Esa sabiduría empírica y la fina sensibilidad para identificar y comprender la extraordinaria gama de significados de la naturaleza –los más complejos y los más sencillos‒, así como el dominio en el manejo de las plantas, de los animales y de los ríos, fueron valores apropiados por su experiencia al conocimiento adquirido por don Fermín Rodríguez Ocampo en el aula magna de los bosques quindianos a comienzos del siglo XX (1914) en Circasia la libre, su patria chica, cuya población libraría después una bravía lucha contra los dogmas petrificados del catolicismo para construir el Colegio y el Cementerio Libres.
Qué paradoja. Don Fermín, ese ejemplar caballero, humilde y sencillo como el que más, el anciano sabio e inteligente que conocí, apenas si sabía leer y escribir. Pero con su dedicación a transformar lo inhóspito en apacible y cómodo hábitat sin abrirle heridas irreversibles a la tierra sino abonándola con sus propias manos llenas de afecto, sembrándola de cromáticos jardines y frutos aromados, no solo estaba preparándoles un escenario sugerente a los poetas y pintores del porvenir, sino demostrando que la vida es mucho más que un breve tránsito entre dos oscuridades.

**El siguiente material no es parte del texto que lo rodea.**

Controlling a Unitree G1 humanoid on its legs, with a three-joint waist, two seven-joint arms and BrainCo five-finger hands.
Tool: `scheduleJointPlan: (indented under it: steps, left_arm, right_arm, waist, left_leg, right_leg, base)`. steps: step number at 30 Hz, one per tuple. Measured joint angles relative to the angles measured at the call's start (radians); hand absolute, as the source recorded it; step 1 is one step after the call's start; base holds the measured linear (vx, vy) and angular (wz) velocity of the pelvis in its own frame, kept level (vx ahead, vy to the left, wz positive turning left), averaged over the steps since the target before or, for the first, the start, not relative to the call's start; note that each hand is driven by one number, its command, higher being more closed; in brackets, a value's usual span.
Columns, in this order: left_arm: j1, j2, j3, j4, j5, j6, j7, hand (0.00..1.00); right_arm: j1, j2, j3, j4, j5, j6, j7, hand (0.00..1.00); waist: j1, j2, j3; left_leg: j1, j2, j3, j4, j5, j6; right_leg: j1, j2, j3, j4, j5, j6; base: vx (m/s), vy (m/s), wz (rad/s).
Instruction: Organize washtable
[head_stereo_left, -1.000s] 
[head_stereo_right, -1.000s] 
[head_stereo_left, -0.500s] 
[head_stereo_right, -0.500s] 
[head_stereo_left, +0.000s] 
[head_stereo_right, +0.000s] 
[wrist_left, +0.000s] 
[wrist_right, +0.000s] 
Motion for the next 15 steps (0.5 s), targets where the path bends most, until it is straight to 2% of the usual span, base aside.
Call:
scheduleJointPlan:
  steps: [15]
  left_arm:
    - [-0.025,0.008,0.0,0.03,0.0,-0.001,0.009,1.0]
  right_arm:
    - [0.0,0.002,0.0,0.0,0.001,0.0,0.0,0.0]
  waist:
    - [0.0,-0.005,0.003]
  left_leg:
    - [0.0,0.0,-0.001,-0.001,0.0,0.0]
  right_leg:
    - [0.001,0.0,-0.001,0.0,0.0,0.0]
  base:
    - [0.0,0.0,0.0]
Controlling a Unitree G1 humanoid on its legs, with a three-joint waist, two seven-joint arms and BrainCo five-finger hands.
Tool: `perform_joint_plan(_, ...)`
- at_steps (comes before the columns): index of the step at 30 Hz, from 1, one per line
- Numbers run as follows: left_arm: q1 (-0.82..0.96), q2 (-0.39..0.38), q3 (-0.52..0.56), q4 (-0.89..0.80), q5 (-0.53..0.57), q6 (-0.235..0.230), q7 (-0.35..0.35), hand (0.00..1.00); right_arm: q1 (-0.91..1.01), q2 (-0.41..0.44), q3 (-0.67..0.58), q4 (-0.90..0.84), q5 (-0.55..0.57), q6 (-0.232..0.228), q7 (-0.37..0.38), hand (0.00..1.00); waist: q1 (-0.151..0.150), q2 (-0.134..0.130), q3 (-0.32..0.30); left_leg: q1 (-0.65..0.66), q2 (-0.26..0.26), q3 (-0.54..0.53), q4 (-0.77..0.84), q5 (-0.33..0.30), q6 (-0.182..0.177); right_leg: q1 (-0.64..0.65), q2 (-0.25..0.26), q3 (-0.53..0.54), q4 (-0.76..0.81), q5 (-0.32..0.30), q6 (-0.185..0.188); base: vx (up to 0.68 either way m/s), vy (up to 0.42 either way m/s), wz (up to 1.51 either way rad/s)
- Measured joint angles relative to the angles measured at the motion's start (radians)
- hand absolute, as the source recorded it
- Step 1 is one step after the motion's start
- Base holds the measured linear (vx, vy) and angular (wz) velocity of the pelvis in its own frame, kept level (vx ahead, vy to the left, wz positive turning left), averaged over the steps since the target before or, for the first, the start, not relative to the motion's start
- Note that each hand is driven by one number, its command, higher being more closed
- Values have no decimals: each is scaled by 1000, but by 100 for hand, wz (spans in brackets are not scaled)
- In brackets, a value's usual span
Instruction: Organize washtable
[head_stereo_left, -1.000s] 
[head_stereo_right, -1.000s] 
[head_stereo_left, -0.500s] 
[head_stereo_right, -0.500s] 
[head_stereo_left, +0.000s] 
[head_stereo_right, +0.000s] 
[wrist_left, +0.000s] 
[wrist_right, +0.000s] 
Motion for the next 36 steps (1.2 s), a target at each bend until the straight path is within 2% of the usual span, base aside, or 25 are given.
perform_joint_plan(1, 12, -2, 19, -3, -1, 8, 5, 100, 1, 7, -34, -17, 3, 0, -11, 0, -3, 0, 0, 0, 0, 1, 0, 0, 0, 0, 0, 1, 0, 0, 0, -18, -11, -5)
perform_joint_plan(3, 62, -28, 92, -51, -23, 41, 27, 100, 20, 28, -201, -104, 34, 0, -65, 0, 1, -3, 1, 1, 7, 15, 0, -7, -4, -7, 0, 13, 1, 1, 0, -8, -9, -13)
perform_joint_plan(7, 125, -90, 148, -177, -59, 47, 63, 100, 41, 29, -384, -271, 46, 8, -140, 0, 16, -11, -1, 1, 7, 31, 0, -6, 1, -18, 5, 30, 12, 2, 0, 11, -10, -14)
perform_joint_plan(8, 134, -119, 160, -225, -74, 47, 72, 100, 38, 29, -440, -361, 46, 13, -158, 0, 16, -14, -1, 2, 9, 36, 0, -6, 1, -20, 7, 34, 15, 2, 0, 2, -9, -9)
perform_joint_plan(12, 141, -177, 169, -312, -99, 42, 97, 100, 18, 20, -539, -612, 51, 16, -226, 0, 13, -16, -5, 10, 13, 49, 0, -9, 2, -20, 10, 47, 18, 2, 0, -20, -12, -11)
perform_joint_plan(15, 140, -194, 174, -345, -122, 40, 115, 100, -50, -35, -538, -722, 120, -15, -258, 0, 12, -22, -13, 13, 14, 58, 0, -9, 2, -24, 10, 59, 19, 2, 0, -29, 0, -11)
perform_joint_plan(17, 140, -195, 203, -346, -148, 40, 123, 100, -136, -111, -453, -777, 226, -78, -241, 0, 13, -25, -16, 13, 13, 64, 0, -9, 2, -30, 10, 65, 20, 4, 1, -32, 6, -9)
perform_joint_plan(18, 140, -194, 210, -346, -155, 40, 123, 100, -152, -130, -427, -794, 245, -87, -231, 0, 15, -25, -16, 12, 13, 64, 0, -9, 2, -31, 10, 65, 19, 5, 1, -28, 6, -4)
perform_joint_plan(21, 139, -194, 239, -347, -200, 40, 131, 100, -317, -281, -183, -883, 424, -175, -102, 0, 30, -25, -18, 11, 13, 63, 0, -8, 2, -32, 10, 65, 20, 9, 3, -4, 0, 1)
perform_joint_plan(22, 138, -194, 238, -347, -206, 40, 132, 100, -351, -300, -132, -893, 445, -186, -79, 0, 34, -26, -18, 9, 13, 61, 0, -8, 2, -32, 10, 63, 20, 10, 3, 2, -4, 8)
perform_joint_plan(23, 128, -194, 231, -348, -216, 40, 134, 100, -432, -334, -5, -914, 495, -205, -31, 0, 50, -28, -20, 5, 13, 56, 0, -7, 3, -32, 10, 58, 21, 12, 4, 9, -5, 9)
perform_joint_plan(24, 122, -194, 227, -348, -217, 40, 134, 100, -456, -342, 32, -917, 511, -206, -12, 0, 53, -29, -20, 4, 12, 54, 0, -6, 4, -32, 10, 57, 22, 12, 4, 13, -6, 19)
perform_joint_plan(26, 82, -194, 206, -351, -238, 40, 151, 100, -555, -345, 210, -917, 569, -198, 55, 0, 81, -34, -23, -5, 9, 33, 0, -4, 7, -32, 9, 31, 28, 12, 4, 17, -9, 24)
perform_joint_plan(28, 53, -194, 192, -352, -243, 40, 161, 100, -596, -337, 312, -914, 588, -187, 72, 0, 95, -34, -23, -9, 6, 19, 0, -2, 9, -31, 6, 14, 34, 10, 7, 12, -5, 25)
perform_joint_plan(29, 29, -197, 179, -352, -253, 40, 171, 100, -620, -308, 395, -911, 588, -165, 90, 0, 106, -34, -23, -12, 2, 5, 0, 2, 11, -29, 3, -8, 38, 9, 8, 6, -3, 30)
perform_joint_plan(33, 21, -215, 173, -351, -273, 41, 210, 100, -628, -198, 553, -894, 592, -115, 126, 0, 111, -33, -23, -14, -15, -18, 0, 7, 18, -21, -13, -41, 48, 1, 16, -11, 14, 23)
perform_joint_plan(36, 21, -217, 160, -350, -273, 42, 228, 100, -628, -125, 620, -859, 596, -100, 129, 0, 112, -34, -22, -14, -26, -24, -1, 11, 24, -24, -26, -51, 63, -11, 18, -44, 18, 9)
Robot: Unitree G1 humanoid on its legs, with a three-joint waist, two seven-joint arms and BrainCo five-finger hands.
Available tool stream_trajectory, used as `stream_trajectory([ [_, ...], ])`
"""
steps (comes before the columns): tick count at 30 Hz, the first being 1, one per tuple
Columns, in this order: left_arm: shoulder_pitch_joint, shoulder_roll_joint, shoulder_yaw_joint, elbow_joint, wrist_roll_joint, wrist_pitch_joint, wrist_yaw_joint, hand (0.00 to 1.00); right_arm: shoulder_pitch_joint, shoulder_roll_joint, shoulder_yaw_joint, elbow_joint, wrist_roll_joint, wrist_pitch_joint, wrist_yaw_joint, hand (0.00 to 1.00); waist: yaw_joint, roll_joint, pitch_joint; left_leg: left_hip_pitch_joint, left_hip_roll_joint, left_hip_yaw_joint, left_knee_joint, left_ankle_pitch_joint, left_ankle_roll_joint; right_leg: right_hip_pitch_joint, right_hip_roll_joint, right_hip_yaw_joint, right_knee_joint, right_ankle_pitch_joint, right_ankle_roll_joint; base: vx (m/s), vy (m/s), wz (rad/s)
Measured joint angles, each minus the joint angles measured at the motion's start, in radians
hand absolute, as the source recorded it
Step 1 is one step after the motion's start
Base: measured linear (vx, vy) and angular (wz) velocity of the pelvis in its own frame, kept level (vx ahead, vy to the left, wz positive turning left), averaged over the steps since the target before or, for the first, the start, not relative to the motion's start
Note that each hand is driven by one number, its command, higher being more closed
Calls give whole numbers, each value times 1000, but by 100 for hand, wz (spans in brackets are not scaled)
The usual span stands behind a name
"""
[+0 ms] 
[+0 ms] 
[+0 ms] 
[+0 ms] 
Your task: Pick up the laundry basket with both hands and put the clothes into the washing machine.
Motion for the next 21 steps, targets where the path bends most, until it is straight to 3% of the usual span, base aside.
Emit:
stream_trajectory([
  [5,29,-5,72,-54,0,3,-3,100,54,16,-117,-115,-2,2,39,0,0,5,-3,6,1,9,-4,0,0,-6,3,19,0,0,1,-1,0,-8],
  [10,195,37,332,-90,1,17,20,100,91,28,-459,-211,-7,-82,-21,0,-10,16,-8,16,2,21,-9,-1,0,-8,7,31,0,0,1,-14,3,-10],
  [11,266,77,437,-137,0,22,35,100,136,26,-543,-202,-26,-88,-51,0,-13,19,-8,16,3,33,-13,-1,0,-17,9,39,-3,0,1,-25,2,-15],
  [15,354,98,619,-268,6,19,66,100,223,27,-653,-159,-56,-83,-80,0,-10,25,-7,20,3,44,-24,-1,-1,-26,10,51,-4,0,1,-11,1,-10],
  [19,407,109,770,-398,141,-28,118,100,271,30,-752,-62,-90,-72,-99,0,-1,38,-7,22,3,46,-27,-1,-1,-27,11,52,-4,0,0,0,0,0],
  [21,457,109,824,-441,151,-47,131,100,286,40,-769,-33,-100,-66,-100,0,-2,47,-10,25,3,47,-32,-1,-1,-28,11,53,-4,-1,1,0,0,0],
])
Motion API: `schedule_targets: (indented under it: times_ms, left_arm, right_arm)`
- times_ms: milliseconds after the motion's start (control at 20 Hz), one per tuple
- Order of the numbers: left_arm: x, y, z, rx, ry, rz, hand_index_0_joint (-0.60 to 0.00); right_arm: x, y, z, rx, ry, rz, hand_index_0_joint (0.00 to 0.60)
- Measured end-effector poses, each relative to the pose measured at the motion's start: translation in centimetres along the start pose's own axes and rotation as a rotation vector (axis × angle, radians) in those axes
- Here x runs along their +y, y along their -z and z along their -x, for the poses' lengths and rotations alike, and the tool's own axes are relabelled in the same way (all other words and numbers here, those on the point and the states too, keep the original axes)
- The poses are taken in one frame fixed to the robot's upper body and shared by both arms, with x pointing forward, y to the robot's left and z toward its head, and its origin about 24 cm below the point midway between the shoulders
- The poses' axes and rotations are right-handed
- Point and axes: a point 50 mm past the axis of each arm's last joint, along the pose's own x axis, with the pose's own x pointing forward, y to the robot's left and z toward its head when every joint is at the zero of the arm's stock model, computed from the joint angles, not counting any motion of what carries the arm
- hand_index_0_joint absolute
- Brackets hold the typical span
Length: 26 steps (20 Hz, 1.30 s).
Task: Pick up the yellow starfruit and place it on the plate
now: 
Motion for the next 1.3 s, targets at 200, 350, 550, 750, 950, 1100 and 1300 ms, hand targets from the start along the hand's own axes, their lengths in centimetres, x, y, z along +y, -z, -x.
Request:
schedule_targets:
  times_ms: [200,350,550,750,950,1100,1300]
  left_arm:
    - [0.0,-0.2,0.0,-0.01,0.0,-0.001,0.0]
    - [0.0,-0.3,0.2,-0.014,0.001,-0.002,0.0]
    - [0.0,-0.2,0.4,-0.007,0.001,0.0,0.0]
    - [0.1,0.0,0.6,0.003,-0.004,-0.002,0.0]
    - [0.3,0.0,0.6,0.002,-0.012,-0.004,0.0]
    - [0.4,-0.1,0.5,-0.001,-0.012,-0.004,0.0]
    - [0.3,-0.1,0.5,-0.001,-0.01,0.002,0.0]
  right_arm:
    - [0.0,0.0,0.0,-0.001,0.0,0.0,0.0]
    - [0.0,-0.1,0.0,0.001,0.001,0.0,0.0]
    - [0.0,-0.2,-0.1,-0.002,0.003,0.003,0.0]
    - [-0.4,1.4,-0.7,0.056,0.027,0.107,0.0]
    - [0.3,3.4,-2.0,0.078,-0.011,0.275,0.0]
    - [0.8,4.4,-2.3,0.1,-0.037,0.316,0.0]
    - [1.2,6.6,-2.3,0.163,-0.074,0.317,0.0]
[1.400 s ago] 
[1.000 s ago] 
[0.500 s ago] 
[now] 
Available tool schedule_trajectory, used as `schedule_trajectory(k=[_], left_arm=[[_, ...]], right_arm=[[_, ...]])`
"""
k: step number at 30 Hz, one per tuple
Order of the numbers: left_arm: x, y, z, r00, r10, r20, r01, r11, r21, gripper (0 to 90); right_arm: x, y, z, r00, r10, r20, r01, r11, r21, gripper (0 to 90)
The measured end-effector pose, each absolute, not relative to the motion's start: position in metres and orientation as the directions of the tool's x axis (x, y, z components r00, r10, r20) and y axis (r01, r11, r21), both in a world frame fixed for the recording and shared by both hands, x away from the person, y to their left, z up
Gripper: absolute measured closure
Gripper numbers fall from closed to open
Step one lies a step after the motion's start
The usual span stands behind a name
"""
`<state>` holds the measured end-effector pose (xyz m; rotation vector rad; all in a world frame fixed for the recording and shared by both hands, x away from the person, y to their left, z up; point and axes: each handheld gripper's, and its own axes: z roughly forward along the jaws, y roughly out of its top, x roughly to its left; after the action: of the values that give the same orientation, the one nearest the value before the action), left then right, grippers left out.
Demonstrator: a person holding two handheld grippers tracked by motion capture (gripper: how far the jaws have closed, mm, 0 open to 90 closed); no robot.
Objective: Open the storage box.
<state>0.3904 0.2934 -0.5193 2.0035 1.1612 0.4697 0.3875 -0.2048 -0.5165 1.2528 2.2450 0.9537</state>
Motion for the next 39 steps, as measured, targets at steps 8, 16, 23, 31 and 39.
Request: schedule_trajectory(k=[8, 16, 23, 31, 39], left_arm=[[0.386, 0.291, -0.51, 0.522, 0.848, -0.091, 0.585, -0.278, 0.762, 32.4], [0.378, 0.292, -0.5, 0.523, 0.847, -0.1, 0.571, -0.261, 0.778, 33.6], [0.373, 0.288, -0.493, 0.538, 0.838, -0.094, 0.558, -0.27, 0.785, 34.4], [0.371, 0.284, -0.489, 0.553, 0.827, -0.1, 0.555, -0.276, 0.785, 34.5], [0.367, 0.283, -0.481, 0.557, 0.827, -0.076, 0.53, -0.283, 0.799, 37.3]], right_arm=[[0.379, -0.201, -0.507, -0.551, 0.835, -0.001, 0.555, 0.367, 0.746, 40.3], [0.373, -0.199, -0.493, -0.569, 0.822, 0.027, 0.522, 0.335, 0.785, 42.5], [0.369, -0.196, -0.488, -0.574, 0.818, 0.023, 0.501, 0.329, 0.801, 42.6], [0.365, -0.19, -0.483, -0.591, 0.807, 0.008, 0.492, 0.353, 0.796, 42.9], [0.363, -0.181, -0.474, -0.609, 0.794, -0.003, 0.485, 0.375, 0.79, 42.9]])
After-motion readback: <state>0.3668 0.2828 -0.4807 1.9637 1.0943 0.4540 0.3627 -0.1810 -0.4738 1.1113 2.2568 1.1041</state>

Se reunían en él contradictorias características que daban pábulo a una personalidad al tiempo magnética y elusiva. Por una parte, una avasalladora timidez conjugada con una sabiduría aprehendida de la interacción de las especies, de las abejas, de las hormigas, de las aves, para adaptarla al posconflicto de los años cincuenta, a la convivencia civilizada alejada del sectarismo bipartidista y del lenguaje cifrado de esa forma instrumentalizada de ciencia y tecnología, que produce calamidades y destrucción.
Don Fermín era un creador de vida(s). Porque su vida –una longeva cepa genética– ha tenido lugar dos veces, una vivida y otra sembrada; esa que dejó en los extensos y prolijos cultivos destinados a sobrevivirlo para siempre, para darles vida a otros por muchos años que a su tiempo vivirán, vivirán, vivirán si el conflicto sociopolítico y el modelo del neoliberalismo no se los impide.
Estaba gobernado por una ley, la de la ética que a su vez era la lógica de su orden mental y de su disciplina artesanal. Así como el movimiento de los astros está gobernado por la ley de la gravitación, a él lo gobernaba la ley de la razón moral. Tras su cotidiana taza de café a la madrugada preparado por doña Marina González Parra su sensible compañera y esposa, salía a transformar el monte en simétricos sembrados y a regodearse con su universo en movimiento: el alegre concierto de las aves en los árboles y el rumoreo de los cristalinos cauces tributarios del río Quindío. Sosiego pleno del amanecer interrumpido por campanarios y cantos de gallos de roja cresta al apagarse el resplandor de las hogueras crepitantes. Entonces las sombras de la noche se agitaban cruzadas por los primeros rayos del sol.
La incipiente educación le había aportado a sus reflejos, elementales bases matemáticas que lo orientaban en los cálculos de la producción agropecuaria, en las distancias y en un concepto geométrico para desarrollar la arquitectura vegetal con que fue poblando las aldeas dispuestas a emanciparse de la vieja y sangrienta ruralidad en Génova y Quimbaya, y que le sirvió para dotar la vivienda suya y la de sus muchos amigos campesinos liberales desplazados, de la mueblería de cedro y mimbre, en cuya construcción era todo un inspirado artista.
A los 99 años, el 26 de julio de 2013, después de dedicar su último tiempo a abrazar la naturaleza viva de la que estuvo siempre rodeado y enamorado, como de su esposa y de sus hijas Myriam, Julieta (q. e. p. d.), Martha y Luz Amanda, don Fermín entregó sus cenizas a la tierra de dónde provino; es decir, “al lugar del nacimiento, del crecimiento y el amor”.